I'm looking at deploying a new commercial web service I've developed, but I'm unsure as to the market potential as yet so I don't wish to purchase a heavyweight server immediately. An ISP who i've dealt with before and I'm pretty happy with are offering economy servers with the following spec for a good price (around $65 pm)
Ubuntu 8.1
1.8GHz 2Mb Core 2 Duo
512Mb RAM
80Gb HD
If all I'm running on this server is Apache, PHP and MySQL with a well designed, initially small, database for a single domain only will this level of hardware be sufficient to give me reasonable headroom?
ADDED: Bandwidth is 'unlimited' and I've a couple of other dedicated servers for clients there who've I've not had an issue with under this formula so I don't think that's a concern. I also have shared backup space on the ISP I can use so that's at a reasonable level too for the moment.
Think it's just enough for a starter site assuming that you know how to tune Apache/PHP/MySQL. It's a good approach to start small. Don't blow your budget unless you're sure that the traffic and I/O is needed. $65/month isn't too shabby but I'm assuming its a full blown server (not shared).
I'd be concerned about the bandwidth more than the actual machine at this point. 256-512k up/down? Caps? Those would be more pressing issues as bandwidth can be eaten up faster while the hardware can withstand some extra workload. I'd also ask if the ISP does on site daily backups. It doesn't appear that your system uses RAID so I'd be a little concerned about some level of data protection/backup/etc. etc.
I'd say you're okay at this point on the machine. Processor doesn't really matter too much until the workload increases substantially, but it's memory/storage that take the brunt of that work first. I'm also assuming if you need more RAM, they'll add additional DIMMs (at a +$/mo. of course) or storage, etc. etc. It's a good idea to start off being hosted as for $65/mo. you've eliminated a lot of the system level headaches and when starting your new business, you need to focus on business, not the technical minutia.
I second osij2is's response-we run a virtual server for serving a number of kids with a bulletin board in-house and the virtual server is set to 512 meg.

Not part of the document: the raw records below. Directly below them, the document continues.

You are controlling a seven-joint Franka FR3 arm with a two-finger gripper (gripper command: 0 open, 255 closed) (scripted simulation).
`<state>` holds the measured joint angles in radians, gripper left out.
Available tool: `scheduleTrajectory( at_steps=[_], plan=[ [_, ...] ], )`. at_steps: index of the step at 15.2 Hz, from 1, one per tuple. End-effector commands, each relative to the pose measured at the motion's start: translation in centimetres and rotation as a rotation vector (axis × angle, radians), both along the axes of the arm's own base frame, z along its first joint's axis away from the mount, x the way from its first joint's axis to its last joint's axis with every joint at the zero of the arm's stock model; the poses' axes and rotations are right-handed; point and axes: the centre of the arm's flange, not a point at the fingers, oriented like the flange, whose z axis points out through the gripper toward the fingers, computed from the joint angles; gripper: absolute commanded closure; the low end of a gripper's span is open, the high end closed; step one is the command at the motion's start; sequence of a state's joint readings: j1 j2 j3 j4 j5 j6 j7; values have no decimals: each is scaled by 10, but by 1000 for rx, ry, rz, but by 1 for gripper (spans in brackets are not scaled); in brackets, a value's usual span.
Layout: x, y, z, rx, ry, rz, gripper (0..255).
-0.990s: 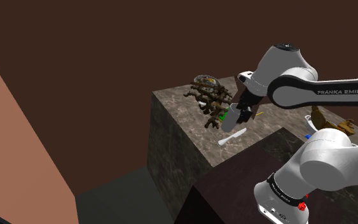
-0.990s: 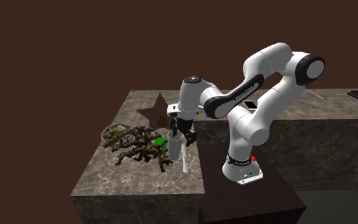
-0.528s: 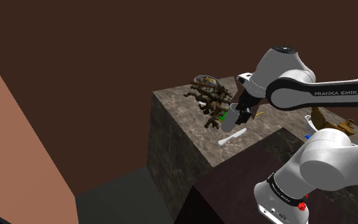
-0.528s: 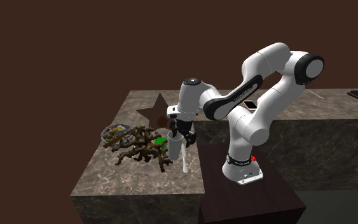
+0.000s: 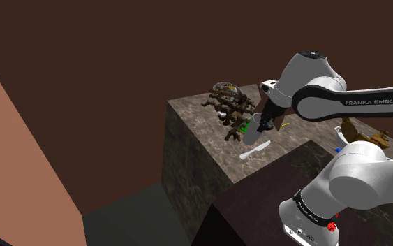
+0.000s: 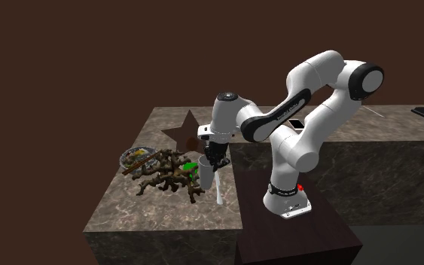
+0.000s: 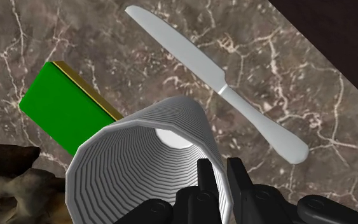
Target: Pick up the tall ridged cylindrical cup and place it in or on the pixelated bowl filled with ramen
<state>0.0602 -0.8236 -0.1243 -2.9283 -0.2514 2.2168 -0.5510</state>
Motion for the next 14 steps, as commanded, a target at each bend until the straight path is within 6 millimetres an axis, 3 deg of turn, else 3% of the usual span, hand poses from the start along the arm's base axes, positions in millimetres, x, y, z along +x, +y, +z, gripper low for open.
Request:
scheduleTrajectory(
  at_steps=[1,3,14],
  plan=[
    [0,0,0,0,-1,0,255],
    [0,0,0,0,-1,0,255],
    [0,0,58,0,-1,0,255]
  ],
)
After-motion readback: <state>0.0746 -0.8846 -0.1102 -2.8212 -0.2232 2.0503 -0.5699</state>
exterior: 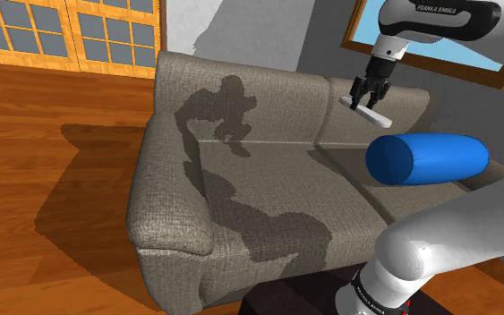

The real key is to monitor performance statistics and see how well it performs; after setting it up, monitor your memory and disk usage and if it shows that performance is cramped, then invest in more memory.
You won't know, really, whether this system is "enough" until you try it.
Another consideration is installing Ubuntu without the GUI layer (server install mode) so that you save some disk space and memory; might help give you a little more leeway should you find it to be a little cramped.
Memory is cheap and would probably be the biggest single performance booster to next invest in at the first sign of issues.
Hope that helps!
That is very difficult to tell, as it is dependend on way too many variables, namely (among others)
I am running a webserver for a small company with a smallish Typo3 CMS installation with a few hundred pages served per day on quite similar hardware, and this works just fine and would scale quite a bit towards more page impressions, but even here I see the hard disk and especially the lack of memory as the primary bottleneck for performance.
I also would advise not to invest too little into this, as a slow reaction speed of your service might convince possible customers it's not worth their money.
So, something that offers more RAM with everything else the same should be preferred.
You have more than enough juice with that configuration. I used to run a heavy download website with only 256MB RAM. All I would recommend in good faith is that you optimize Apache and MySQL in order to get the most for your money.